If it seems like today’s youth are struggling with anxiety and depression more than ever, that’s because they are: According to research, both have increased in kids ages 3 to 17 over the past five-plus years. And while the beginning of a school year is already fraught with garden variety worries of being away from parents, learning about a new place, fitting in, or keeping up with schoolwork, the COVID-19 pandemic has raised the stakes on back-to-school distress.
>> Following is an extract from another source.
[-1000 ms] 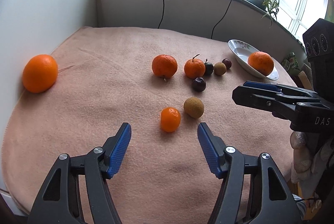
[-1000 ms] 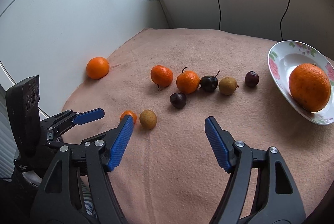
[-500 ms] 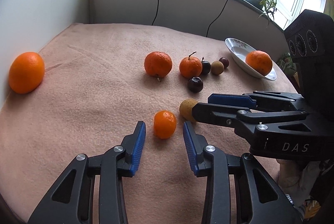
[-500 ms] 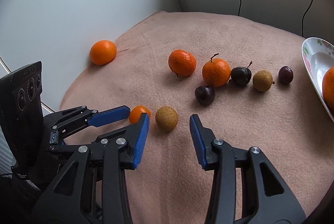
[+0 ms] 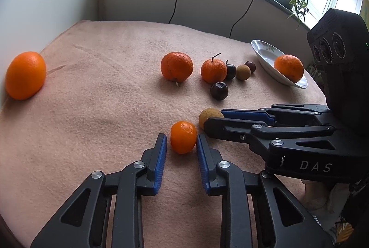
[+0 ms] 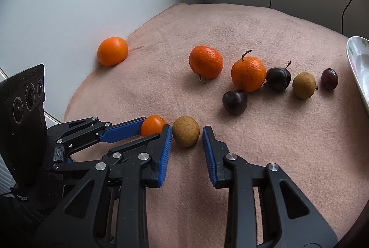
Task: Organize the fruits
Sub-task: 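Grasp a small tangerine with the left tool while the right tool grasps a brown round fruit, then carry the tangerine with the left tool into the plate while the right tool drops the brown fruit there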
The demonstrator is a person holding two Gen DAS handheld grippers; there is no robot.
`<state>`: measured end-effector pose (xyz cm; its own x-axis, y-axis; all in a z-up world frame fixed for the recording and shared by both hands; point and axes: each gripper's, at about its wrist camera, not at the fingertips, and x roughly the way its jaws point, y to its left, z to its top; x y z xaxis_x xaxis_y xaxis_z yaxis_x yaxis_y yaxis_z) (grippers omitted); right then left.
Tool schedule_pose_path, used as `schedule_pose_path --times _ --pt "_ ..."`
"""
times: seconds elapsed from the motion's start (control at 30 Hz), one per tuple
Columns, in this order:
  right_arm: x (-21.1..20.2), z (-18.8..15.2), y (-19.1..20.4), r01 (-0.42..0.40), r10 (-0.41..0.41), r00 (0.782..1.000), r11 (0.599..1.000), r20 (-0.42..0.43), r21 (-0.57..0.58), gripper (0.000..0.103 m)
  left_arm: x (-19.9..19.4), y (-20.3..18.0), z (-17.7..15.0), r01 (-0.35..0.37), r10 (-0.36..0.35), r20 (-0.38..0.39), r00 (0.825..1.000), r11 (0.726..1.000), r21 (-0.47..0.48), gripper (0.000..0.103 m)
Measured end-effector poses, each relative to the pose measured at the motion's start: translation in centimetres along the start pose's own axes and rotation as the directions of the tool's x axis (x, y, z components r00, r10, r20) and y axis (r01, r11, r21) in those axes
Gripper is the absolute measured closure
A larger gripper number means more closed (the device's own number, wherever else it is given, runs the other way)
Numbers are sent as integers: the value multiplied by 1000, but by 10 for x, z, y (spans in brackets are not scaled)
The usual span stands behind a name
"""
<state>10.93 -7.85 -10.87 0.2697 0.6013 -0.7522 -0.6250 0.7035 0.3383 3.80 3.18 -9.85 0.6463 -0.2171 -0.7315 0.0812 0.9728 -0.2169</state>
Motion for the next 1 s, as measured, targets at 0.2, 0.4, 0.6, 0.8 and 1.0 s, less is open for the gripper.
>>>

“We’ve been living in uncertainty and disruption for two and a half years now, and for a child, that’s a big piece of their memory,” says Rosanna Breaux, assistant professor of psychology and director of the Child Study Center at Virginia Tech.
“Not having regular routine or clear expectations, and not having opportunities to practice things like social interactions or taking tests is going to lead to increases in things like performance anxiety and social anxiety.”
Add to that the very real worries of either getting or potentially spreading the virus to loved ones, and you have a hearty and growing list of reasons parents should be tuned into signs of mental struggles in their children as the school year starts.
Signs of distress
Like many conditions, anxiety can show up differently in different kids, even children in the same family. Symptoms can be emotional, behavioral, and even physical. If your kid is complaining about stomachaches or headaches, or feels more tired than usual, and you can’t pinpoint an illness, anxiety is the likely culprit.
Another red flag is a continual need for reassurance with repetitive questions. “Anxious kids are often the ones having those ‘what if’ thoughts, ruminating constantly about what could happen,” says Breaux. In younger kids, this is often paired with clinginess, tears, or trouble falling or staying asleep.
Ryan Fedoroff, vice president of learning and development at Newport Academy, a teen treatment center that helps teens dealing with mental health issues, says parsing out anxiety in teens can be tricky because of the typical developmental desire to distance from parents and moodiness that can accompany those years, but there are clues you can use.
“A certain level of anxiety is just part of the teenage process, and it’s normal for parents to wonder, ‘Is this normal teenage behavior or is this clinical anxiety that needs treatment?’” she says. “But getting really frustrated with homework, having a hard time focusing, or extreme irritability beyond the typical eye rolls—those are all signs that something else is going on.”
Breaux adds that for teens anxiety can also affect grooming habits. “Someone who used to care a lot about how they look might start not to care, or at the other extreme, you may see perfectionistic tendencies about appearance,” she says.
How to help
Once you’re aware of your child’s anxiety, the next step is a simple one: Don’t dismiss it. Instead, listen and validate their emotions—without diminishing them.
“We often jump to minimize, saying things like, ‘That’s nothing’ or ‘You’ll be fine,’” says Breaux. “But it’s much better to actually acknowledge their feelings.” You can say things like, “I know this is hard. Let’s think about some ways you can get through it.” Name the worry while building confidence at the same time.
It can be tempting to “fix” your kid’s anxiety by avoiding the stressor altogether (staying home from school, for example), but Fedoroff says it’s important to resist that urge. “It’s not our job to solve the problem for them,” she says. “Our job is to walk alongside them and to give them the tools and the resources to learn how to manage it on their own.”
She encourages asking open-ended questions that engage your child in conversation, like, “How are you feeling about school?” or “What are you feeling in your body when you feel worried?” Then you can help them figure out what the triggers for these feelings are and practice ways to manage their reactions to those triggers.
Building in preventive strategies is wise, too. Simplify and streamline your morning routine so your kids are set up for success before the day begins. Arrange a conversation between your child and their teacher outside class to lay the groundwork for familiarity, or get together for a playdate with new classmates so things seem a little less foreign in their daily environment.
“Routine and predictability can really reduce stress for kids,” says Fedoroff. When kids have familiar touchpoints in their daily schedule, it gives them a chance to let down their guard for a while, and rest their anxious mind. Simple practices such as eating the same breakfast each morning, sticking to the same bedtime ritual every night, or blocking off a specific part of the day to just be with your child create consistent pockets of calm and reassurance, and lay groundwork for more robust coping skills.
Also important: Manage your own anxious tendencies so you can be a grounded guide for your child. Monitor how much you talk about your worries—or theirs—in front of your kids, and when you find yourself with a short fuse, practice self-care, so they know what it looks like.
“I always use the face mask analogy from airplanes,” says Breaux. “Put your own oxygen on before helping others. It’s okay to communicate to your kids when you’re stressed that you need to go on a walk, or go take a shower. They need to see that it’s OK to feel stressed and worried, and also that there are ways to care for yourself when that’s true.”
If you’re feeling concerned enough about your child’s school anxiety to call in a professional, do it sooner rather than later. Most counselors and therapists have full books, and it may take some weeks to get an available spot. You can always cancel your appointment later on if it seems like your child’s anxiety has waned in the meantime.